# EXERCISE OBJECTIVE
Copy each line below that has "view".

----

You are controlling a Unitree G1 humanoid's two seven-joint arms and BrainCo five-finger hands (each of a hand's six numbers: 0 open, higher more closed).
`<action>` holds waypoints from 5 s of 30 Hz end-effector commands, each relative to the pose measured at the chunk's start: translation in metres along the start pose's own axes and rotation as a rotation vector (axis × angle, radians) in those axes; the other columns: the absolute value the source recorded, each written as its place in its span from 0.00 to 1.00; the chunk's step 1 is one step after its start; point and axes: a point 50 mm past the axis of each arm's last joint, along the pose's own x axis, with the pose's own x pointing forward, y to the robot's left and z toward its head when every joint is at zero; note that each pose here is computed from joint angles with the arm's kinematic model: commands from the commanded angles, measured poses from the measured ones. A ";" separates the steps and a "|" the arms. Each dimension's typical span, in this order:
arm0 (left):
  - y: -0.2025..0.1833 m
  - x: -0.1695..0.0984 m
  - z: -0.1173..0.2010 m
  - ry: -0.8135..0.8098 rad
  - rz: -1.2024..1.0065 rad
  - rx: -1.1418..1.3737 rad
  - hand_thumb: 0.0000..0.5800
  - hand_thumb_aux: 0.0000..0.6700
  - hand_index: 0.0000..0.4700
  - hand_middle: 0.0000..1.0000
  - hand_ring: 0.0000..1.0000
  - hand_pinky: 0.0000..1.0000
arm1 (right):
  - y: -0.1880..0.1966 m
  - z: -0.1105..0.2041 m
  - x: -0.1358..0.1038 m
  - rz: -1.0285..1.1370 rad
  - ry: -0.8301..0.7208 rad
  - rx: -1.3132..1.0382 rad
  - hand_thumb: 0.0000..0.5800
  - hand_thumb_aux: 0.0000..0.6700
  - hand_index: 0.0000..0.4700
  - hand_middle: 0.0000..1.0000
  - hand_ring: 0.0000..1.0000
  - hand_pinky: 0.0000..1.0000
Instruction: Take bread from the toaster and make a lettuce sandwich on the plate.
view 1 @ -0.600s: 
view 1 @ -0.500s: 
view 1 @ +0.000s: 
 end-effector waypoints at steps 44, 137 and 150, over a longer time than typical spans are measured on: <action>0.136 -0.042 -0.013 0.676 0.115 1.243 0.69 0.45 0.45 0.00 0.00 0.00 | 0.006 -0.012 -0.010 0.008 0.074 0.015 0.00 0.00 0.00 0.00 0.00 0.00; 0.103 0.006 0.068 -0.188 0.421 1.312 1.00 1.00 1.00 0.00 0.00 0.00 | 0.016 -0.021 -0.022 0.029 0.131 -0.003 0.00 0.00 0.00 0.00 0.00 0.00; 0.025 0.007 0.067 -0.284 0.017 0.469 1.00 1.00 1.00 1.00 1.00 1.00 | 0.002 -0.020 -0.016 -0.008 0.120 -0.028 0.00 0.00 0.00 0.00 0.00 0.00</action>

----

# OUTPUT OF THE TASK
view 1 @ -0.600s: 
view 1 @ -0.500s: 
view 1 @ +0.000s: 

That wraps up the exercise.